Problem |
Give, as a bare number, the count of lines below that contain "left".
+--
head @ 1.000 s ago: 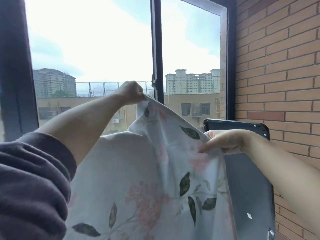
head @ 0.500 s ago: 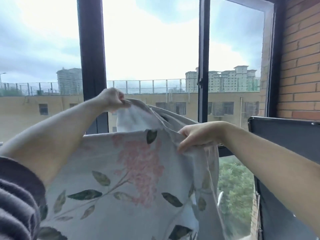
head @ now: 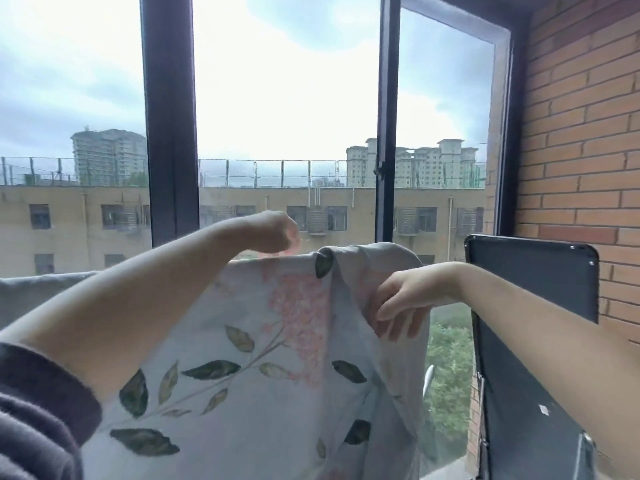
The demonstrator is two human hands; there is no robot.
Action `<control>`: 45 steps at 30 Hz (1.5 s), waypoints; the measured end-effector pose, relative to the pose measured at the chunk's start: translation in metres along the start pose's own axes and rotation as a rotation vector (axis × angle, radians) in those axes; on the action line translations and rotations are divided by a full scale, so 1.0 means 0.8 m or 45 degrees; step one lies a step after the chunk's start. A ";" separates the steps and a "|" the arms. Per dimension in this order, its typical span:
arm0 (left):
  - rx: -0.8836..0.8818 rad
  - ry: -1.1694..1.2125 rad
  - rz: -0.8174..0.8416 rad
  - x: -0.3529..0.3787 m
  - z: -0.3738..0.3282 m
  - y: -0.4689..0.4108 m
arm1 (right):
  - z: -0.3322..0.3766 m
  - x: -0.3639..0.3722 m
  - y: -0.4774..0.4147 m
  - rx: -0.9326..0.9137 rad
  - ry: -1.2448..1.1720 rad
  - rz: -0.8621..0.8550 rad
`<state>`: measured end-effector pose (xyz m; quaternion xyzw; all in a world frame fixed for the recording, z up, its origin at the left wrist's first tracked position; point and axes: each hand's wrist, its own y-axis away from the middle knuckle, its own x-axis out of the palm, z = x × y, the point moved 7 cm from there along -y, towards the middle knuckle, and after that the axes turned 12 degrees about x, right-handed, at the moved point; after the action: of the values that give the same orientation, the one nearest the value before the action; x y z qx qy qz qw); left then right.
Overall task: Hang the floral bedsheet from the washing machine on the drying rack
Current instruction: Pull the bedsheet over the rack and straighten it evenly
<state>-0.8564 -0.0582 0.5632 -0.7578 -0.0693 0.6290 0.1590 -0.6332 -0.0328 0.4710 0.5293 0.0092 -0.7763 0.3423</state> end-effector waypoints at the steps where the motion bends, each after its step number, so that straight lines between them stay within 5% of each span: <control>1: 0.073 -0.012 -0.087 -0.004 -0.026 0.001 | -0.020 -0.019 0.001 0.021 -0.061 -0.092; 6: -0.031 -0.228 -0.218 0.009 -0.080 0.013 | -0.117 -0.098 -0.021 0.218 -0.547 -0.566; 13: -0.458 -0.869 -0.441 0.019 -0.133 0.035 | -0.157 -0.104 -0.084 0.181 -0.830 -0.432; 18: -0.663 -0.243 -0.377 0.089 -0.131 0.045 | -0.171 -0.102 -0.106 0.013 -0.888 -0.282; 23: -0.568 0.951 -0.919 0.104 -0.149 0.036 | -0.195 -0.094 -0.116 -0.079 -0.871 -0.151; 25: -0.620 1.209 -1.032 0.091 -0.157 0.036 | -0.197 -0.095 -0.112 -0.182 -0.824 -0.215; 29: -0.614 1.245 -1.153 0.057 -0.162 0.033 | -0.174 -0.105 -0.089 -0.441 -0.904 -0.293; 33: -0.539 1.269 -1.255 0.004 -0.161 0.039 | -0.130 -0.113 -0.062 -0.695 -1.474 0.129; 36: -0.529 1.175 -1.147 -0.020 -0.152 0.049 | -0.100 -0.110 -0.054 -0.584 -1.405 0.349; 40: -0.501 1.104 -1.037 -0.019 -0.145 0.057 | -0.105 -0.107 -0.069 -0.306 -1.182 0.355; 45: -0.506 1.126 -1.044 -0.015 -0.146 0.056 | -0.124 -0.160 -0.075 -0.379 -1.580 0.145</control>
<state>-0.7494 -0.1218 0.5780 -0.8729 -0.3970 0.1197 0.2570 -0.5582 0.1174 0.5127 -0.0719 -0.1112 -0.9093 0.3945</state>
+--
Task solution |
2